**WHAT IS BEING ASKED**
Below is a listing. Quote from it, exactly, the lines from the one containing "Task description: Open" down to the one containing "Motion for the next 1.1", both ends included, and nothing else.
++++ EXTRACTED DATA
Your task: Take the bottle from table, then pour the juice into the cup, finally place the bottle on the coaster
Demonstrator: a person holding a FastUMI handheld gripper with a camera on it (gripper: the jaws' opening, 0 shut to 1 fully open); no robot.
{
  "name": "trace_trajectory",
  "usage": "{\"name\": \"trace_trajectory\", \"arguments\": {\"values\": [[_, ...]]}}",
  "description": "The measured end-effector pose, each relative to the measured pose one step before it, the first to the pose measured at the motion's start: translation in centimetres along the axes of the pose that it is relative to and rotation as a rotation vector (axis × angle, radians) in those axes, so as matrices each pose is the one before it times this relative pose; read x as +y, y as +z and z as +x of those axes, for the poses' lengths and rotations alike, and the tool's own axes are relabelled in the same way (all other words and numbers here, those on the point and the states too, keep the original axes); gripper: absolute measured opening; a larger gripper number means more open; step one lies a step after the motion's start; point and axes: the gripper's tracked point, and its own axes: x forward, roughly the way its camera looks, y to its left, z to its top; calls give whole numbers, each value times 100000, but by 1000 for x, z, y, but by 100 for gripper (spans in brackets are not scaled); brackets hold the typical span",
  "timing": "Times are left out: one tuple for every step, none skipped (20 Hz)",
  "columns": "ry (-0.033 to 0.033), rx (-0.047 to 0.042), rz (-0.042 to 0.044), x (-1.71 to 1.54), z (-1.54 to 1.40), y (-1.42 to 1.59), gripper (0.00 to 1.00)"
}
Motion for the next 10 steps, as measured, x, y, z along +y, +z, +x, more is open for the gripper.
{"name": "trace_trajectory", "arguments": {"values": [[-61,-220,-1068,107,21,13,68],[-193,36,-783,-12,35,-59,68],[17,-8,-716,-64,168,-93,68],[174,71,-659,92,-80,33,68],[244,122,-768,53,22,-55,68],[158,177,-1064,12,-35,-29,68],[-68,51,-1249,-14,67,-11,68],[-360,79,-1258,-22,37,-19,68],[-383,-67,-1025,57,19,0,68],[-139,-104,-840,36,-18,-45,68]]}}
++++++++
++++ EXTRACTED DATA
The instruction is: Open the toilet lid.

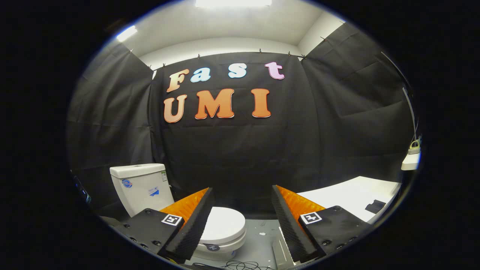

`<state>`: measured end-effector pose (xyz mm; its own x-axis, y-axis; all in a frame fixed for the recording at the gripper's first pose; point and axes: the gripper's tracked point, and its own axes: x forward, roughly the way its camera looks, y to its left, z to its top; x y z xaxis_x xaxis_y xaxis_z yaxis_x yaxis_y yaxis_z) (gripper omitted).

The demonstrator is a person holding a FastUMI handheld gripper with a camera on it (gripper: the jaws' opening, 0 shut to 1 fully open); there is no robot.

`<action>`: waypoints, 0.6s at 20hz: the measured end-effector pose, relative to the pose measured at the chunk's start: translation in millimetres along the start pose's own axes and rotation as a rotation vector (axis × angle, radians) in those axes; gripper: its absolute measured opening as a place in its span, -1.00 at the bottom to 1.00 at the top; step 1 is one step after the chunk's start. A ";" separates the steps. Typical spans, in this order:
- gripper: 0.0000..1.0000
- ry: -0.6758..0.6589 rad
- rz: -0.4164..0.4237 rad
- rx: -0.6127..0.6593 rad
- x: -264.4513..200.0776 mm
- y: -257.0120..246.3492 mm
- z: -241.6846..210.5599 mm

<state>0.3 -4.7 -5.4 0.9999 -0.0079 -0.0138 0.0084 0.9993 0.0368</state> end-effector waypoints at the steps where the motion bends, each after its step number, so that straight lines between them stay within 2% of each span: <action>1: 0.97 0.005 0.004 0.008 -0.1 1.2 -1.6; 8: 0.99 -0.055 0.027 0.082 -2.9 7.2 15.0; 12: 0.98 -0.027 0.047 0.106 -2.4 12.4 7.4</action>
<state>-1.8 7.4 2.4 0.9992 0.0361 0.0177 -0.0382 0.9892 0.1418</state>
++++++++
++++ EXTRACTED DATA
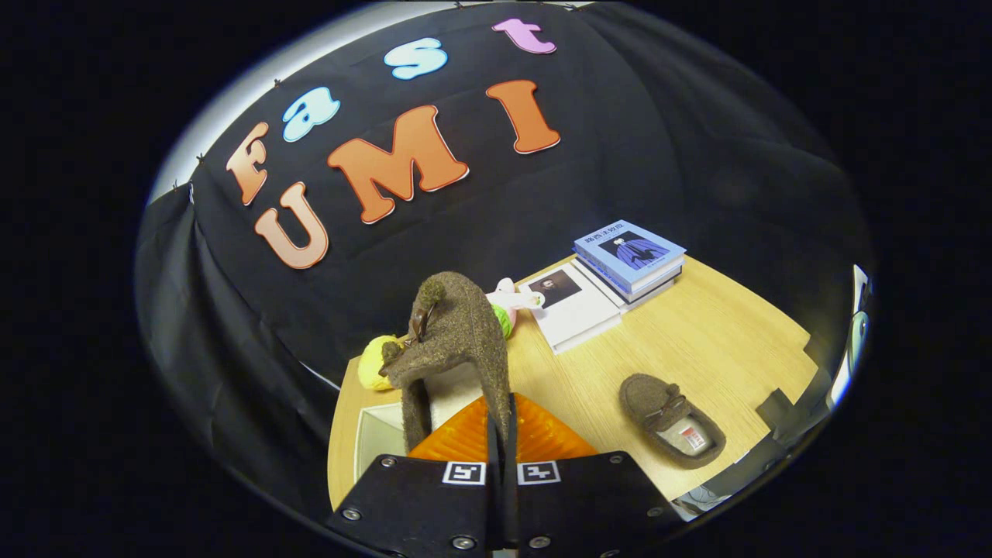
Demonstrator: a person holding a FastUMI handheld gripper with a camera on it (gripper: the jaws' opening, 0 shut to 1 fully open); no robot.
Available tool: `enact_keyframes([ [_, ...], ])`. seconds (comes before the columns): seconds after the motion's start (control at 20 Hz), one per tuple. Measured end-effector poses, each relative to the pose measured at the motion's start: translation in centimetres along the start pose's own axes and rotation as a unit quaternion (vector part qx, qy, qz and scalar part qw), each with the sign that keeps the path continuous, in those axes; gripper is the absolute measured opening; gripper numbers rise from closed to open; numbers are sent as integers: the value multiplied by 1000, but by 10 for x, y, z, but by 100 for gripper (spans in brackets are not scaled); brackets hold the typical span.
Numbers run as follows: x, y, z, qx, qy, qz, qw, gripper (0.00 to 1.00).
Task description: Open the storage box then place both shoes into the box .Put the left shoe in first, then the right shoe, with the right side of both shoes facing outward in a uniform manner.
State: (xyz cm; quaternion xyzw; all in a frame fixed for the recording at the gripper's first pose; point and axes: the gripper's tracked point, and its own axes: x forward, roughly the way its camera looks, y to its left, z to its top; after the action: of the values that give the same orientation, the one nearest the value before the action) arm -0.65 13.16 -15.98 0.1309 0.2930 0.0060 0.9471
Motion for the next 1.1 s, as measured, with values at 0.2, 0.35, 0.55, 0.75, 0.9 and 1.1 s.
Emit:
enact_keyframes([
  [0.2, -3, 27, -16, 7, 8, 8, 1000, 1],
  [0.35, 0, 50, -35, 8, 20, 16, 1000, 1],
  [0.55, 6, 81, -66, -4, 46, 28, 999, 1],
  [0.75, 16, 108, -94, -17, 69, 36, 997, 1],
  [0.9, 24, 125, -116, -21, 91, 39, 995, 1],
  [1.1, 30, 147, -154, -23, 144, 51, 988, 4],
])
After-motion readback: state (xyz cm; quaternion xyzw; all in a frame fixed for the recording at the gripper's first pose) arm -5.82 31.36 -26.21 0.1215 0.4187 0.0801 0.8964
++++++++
**RESPONSE TO THIS TASK**
Task description: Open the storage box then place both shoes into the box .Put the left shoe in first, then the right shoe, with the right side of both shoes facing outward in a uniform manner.
State: (xyz cm; quaternion xyzw; all in a frame fixed for the recording at the gripper's first pose; point and axes: the gripper's tracked point, and its own axes: x forward, roughly the way its camera looks, y to its left, z to its top; after the action: of the values that give the same orientation, the one nearest the value before the action) arm -0.65 13.16 -15.98 0.1309 0.2930 0.0060 0.9471
Motion for the next 1.1 s, as measured, with values at 0.2, 0.35, 0.55, 0.75, 0.9 and 1.1 s.

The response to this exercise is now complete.